2007 GSA Denver Annual Meeting (28–31 October 2007)

Paper No. 8
Presentation Time: 3:30 PM

SOURCE OF HYDROGEN FOR BIOGENIC METHANE PRODUCTION FROM COAL AS REVEALED BY STABLE ISOTOPE ANALYSIS OF COAL ENRICHMENT CULTURES


BUDWILL, Karen, Carbon and Energy Management, Alberta Research Council, 250 Karl Clark Road, Edmonton, AB T6N 1E4, Canada and MUEHLENBACHS, Karlis, Earth and Atmospheric Sciences, University of Alberta, 1-26 ESB, Edmonton, AB T6G 2E3, karenb@arc.ab.ca

Commercial CBM production has begun in Alberta, Canada. Geological and hydrogeological analyses of deep coal beds in Alberta suggest that microbial activity may be responsible for a large portion of the methane held within these coals. Several lines of evidence suggest that the reduction of CO2 with H2 as the electron donor is probably the preferred metabolic pathway in coal beds. However it is unclear what is the source of hydrogen molecules for methanogenesis. Hydrogen may be derived from water or it can derive from bacterial metabolism (or a combination of the two).

The microbial incorporation of deuterium into methane was investigated in order to elucidate the source of hydrogen used by mixed and pure methanogenic cultures for methane formation. Results from growth experiments using deuterated water and coal as the carbon substrate and either amended or un-amended with a nutrient only showed two of the hydrogen molecules in the produced methane coming from the water as opposed to all 4 of the hydrogen molecules as would be expected in the CO2-reduction pathway. Those cultures expected to produce methane by the acetoclastic pathway incorporated between 1 in 6 and 1 in 10 of the water hydrogen molecules into methane. It was expected that at least 1 in 4 of the hydrogen molecules would have come from water during acetoclastic methanogenesis. The presence of different methanogenic species in the enrichment cultures using different methanogenesis pathways and the contribution of coal and nutrient to hydrogen production may have contributed to the deuterium incorporation results observed.

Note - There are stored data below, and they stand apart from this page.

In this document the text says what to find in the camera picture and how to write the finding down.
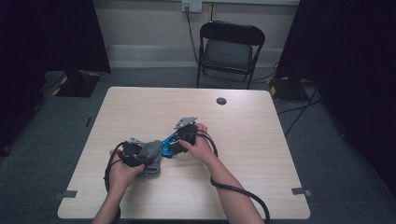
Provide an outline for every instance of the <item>chair seat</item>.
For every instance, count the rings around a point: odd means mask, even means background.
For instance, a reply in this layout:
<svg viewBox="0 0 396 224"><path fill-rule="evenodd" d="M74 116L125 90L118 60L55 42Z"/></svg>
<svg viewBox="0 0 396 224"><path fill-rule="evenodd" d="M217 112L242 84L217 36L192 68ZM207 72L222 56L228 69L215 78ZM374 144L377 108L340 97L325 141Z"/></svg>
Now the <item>chair seat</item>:
<svg viewBox="0 0 396 224"><path fill-rule="evenodd" d="M252 67L252 47L210 39L206 44L203 65L249 71Z"/></svg>

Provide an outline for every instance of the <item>table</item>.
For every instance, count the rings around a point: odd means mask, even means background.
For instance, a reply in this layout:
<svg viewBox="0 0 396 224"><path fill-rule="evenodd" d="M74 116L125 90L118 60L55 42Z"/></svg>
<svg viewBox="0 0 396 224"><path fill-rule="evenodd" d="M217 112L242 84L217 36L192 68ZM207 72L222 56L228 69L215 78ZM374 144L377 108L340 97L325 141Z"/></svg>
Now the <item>table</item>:
<svg viewBox="0 0 396 224"><path fill-rule="evenodd" d="M219 97L225 105L217 104ZM137 138L164 140L182 117L198 117L208 127L219 158L267 204L271 218L305 219L310 211L267 91L110 88L63 198L60 218L94 218L106 197L104 173L109 150ZM136 179L120 204L128 219L226 219L209 172L190 153L162 158L157 178ZM264 217L261 207L255 203Z"/></svg>

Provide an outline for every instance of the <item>person's right hand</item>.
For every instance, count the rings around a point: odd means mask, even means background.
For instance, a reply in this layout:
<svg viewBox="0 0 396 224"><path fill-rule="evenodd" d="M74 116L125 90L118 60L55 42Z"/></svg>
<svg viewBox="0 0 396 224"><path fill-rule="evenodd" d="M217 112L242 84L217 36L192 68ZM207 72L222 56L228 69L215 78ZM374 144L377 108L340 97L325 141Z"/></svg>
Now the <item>person's right hand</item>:
<svg viewBox="0 0 396 224"><path fill-rule="evenodd" d="M196 123L195 126L198 129L198 133L207 133L207 127L202 123ZM186 148L193 157L202 161L203 163L208 163L216 155L213 153L212 147L207 142L207 139L196 135L195 145L190 144L184 140L180 140L180 145Z"/></svg>

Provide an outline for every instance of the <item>wall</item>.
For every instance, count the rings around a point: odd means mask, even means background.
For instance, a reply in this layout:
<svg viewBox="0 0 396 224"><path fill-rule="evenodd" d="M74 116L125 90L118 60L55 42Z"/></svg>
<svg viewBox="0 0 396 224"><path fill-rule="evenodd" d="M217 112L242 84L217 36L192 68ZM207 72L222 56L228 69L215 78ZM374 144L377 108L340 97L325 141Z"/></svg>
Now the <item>wall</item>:
<svg viewBox="0 0 396 224"><path fill-rule="evenodd" d="M107 45L191 48L187 17L178 1L96 0L94 4ZM263 52L280 57L296 9L295 5L203 3L202 13L190 14L195 45L200 27L212 17L259 27L266 34Z"/></svg>

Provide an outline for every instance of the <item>forearm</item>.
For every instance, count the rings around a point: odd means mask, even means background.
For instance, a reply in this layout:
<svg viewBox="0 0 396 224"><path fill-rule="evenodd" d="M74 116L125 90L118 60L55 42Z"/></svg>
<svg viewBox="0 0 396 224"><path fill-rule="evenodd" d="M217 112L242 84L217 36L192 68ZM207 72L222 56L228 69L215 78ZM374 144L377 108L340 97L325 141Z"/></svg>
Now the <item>forearm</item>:
<svg viewBox="0 0 396 224"><path fill-rule="evenodd" d="M213 157L205 164L216 182L243 188L218 158ZM262 217L248 196L227 189L217 188L217 191L221 206L230 223L263 223Z"/></svg>
<svg viewBox="0 0 396 224"><path fill-rule="evenodd" d="M92 223L111 223L119 211L124 192L109 192Z"/></svg>

This presentation will explore these contributing factors as well as link carbon stable isotope data to the molecular identification of the bacterial and archaeal species in the coal enrichment cultures. Research in the mechanisms for coal bed methanogenesis will contribute to the understanding of the conditions favourable for microbial-enhanced methane generation and for the microbial conversion of sequestered CO2 to methane.